3) Wall thickness analysis by means of inspection software
Fast and convenient Digitization & Inspection with Hybrid Light 3D Scanning Technology
The advantages of LED and laser, boosting the adaptability of scanning materials and ambient light to another dimension, and predestining the device for demanding industrial applications are united in the EinScan HX. In rapid scan mode, blue LED structured light is used for capturing object data. 3D data can be obtained quickly without having to apply reference points. The laser scanning mode is equipped with multiple blue laser lines ensuring high accuracy and enabling 3D scanning of reflective metal surfaces quickly, providing high-quality 3D data for reverse design, CAD/CAM and 3D printing.
A mold factory made a 1.5m×1m aluminum mold according to customer needs. Due to the significant differences in processing equipment and technology, in many cases the mold cannot reach the required accuracy after production. For this reason, mold measuring becomes a necessary stage in the manufacturing process of industrial products.
On account of the large size of the aluminum mold, the traditional manual measuring tools are not able to obtain the comprehensive data information of the mold accurately. In order to improve the current dilemma of poor measuring results and inefficient measuring work, the mold factory chose to use a handheld 3D scanner to perform 3D measurement of the mold.
Measurement and inspection process
For this measuring process, the mold factory chose EinScan HX dual blue light handheld 3D scanner. Due to the integration of blue laser and blue LED light source in one device, EinScan HX is compatible with various application scenarios in measuring. Due to its portability, user friendly handling and high scan speed, the complex working environment of the factory is no longer a complicated obstacle during the measuring process, but a challenge excitedly accepted by EinScan HX bringing great improvements to the efficiency of quality measuring.
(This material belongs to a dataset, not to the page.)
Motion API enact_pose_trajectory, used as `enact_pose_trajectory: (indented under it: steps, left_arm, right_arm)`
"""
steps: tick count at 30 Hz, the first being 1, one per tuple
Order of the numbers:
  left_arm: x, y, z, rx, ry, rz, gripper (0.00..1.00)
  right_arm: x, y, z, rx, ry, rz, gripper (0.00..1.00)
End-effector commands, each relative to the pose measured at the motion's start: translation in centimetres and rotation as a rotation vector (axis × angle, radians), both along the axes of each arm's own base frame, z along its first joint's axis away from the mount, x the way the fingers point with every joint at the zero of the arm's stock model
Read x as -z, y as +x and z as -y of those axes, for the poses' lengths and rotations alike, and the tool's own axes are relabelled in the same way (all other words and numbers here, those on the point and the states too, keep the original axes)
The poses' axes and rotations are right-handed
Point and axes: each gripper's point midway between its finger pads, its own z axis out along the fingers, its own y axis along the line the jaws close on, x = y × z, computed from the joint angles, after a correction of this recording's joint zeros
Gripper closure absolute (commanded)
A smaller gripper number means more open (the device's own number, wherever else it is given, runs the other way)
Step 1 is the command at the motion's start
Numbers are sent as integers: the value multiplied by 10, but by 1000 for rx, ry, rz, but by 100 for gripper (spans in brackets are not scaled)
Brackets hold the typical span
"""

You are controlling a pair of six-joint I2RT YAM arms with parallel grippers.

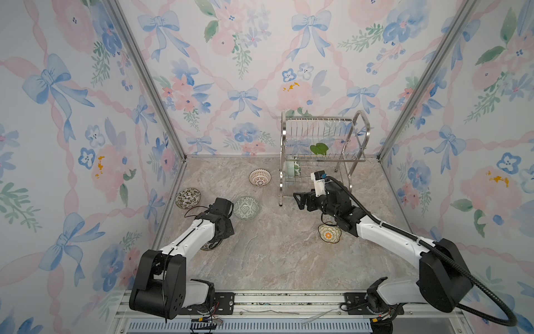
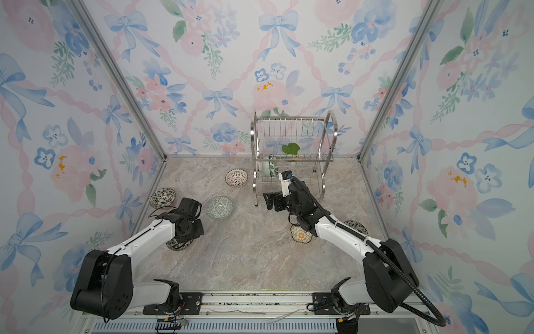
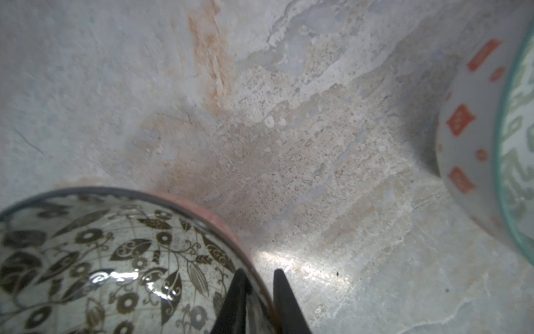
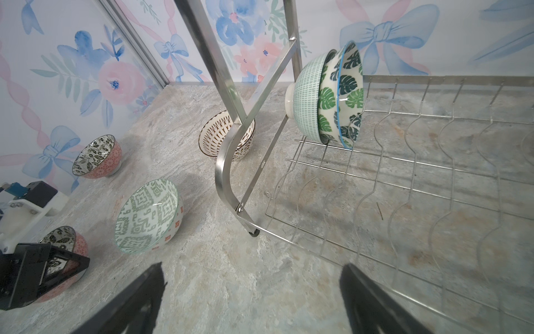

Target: Load the bowls into the dish rack

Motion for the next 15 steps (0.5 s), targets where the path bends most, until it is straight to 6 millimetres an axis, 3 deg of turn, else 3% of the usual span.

Step 1: Application of Reference Points
For this scan the laser scan mode of EinScan HX was selected. Before scanning, reference points were applied on the reflective aluminum mold workpiece.
Step 2: 3D scanning
The laser mode has a scanning speed of 480,000 dots/sec. The technician spent only 10 minutes to obtain the complete high-precision 3D model data of the aluminum mold directly.
Step 3: 3D measuring
In order to check whether the aluminum mold meets the accuracy requirements, the scanned aluminum mold data and a digital model of the original design were imported into the measuring software Geomagic Control X. After the coordinates were aligned, the deviation comparison analysis was performed using the chromatogram to obtain the annotated deviation diagram. Finally the measuring report could be exported.
The scanning process took less than 30 minutes from applying reference points to 3D scanning to obtaining the final comparison analysis report. This method saved a lot of time in relation to traditional measuring methods and solved many parametrical problems, which cannot be detected by traditional measuring tools.
It can be quite a long and challenging journey to find the 3D scanning and measurement device to meet your needs. But the advantages of the technology and its capacities fostering efficient time and process management as well as high precision compared to traditional measuring methods has already proven valid today and will become increasingly relevant in the future. SHINING 3D offers a broad palette of 3D scanning technologies for all kinds of applications and different budgets helping users to enhance and upgrade their daily working life sustainably.